Let $(Z_1,Z_2)$ be uniformly distributed on $\{(-1,0),(0,1),(1,-1)\}$. Then $Z_1$ and $Z_2$ are identically distributed but dependent. The value of $Z_1+Z_2$ fixes the (different) values of $Z_1$ and $Z_2$, so $\mathbb E[Z_1\mid Z_1+Z_2]\ne\mathbb E[Z_2\mid Z_1+Z_2]$.

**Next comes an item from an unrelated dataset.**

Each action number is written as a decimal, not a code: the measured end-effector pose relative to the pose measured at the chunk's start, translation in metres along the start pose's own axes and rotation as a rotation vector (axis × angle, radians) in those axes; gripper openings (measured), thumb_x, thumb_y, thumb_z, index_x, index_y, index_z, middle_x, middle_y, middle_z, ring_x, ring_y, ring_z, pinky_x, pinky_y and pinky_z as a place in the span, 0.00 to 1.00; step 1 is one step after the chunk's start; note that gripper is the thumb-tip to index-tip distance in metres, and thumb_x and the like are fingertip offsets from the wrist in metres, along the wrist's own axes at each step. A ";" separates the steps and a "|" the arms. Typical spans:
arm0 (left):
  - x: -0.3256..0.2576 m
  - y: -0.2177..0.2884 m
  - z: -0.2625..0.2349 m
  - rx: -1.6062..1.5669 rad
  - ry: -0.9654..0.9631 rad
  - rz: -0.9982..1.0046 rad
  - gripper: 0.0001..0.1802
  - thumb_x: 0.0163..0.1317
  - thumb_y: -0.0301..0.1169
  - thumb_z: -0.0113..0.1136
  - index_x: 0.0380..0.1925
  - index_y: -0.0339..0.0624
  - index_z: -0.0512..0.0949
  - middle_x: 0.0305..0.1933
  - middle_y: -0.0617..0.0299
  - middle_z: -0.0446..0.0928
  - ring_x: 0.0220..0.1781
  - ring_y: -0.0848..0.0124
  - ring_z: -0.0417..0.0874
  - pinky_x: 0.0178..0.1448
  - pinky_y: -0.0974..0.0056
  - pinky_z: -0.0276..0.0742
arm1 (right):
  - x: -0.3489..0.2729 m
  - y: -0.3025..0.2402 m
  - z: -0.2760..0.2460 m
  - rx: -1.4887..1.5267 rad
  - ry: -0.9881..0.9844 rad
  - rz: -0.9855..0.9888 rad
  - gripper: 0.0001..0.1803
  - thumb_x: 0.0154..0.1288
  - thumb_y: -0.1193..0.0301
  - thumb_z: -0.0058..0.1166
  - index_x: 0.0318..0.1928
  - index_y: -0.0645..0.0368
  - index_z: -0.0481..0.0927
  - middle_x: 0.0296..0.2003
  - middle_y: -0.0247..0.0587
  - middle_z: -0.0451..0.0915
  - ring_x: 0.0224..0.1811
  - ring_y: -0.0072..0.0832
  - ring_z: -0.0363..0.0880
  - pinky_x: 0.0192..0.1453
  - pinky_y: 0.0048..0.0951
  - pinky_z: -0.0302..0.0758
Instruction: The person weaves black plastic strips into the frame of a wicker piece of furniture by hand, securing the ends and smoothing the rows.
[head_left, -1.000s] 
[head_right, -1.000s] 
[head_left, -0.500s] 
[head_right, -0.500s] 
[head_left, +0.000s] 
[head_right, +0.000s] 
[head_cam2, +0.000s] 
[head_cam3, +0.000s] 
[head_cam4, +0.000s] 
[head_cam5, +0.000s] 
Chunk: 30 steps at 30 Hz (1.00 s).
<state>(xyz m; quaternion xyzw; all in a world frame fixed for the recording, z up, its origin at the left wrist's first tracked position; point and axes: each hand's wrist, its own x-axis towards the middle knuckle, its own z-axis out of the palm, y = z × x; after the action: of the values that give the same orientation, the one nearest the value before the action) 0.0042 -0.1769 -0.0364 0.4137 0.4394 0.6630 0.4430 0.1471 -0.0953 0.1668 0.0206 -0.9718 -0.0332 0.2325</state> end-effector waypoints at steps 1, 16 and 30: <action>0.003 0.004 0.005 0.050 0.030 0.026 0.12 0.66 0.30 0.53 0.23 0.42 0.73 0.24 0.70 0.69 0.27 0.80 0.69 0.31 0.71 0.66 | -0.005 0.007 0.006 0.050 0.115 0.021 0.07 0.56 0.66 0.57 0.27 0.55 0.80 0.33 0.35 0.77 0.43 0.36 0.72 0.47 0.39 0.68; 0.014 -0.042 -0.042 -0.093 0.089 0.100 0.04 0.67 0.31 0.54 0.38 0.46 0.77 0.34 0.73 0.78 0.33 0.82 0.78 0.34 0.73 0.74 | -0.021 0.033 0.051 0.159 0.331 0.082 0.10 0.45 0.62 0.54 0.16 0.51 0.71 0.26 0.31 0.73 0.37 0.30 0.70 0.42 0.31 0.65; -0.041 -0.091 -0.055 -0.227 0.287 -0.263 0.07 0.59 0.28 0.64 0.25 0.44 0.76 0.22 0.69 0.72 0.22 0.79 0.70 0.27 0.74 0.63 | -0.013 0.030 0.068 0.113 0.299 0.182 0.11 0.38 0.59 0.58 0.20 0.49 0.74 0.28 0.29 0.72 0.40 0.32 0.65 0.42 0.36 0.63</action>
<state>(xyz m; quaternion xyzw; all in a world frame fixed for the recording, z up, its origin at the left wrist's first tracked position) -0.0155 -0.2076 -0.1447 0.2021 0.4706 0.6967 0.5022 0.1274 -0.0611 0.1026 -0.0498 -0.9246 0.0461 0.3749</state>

• Ok. But my question is where exacty in the proof the independence condition is used. – RandomGuy Jun 28 '16 at 12:48
• @RandomGuy: But that's what I showed. Since $\mathbb E[Z_1\mid Z_1+Z_2]\ne\mathbb E[Z_2\mid Z_1+Z_2]$ for dependent variables, you used the independence condition when you assumed $\mathbb E[Z_1\mid Z_1+Z_2]=\mathbb E[Z_2\mid Z_1+Z_2]$. It's the same answer as Jochen's, just with an example. – joriki Jun 28 '16 at 13:03
• yes, I see your point. Sorry, I had completely misunderstood the meaning of your post. Thank you – RandomGuy Jun 29 '16 at 7:56

Just as another remark: a neat corollary which follows from this statement and the strong law of large numbers is that whenever $X_i$ is an iid sequence of r.v. such that the SLLN holds (e.g. $X_i \in L^1$ by Kolmogorov's SLLN), then $\mathbb{E}(X_1 \mid S_n) \to \mathbb{E}(X_1)$ $\mathbb{P}$-almost surely.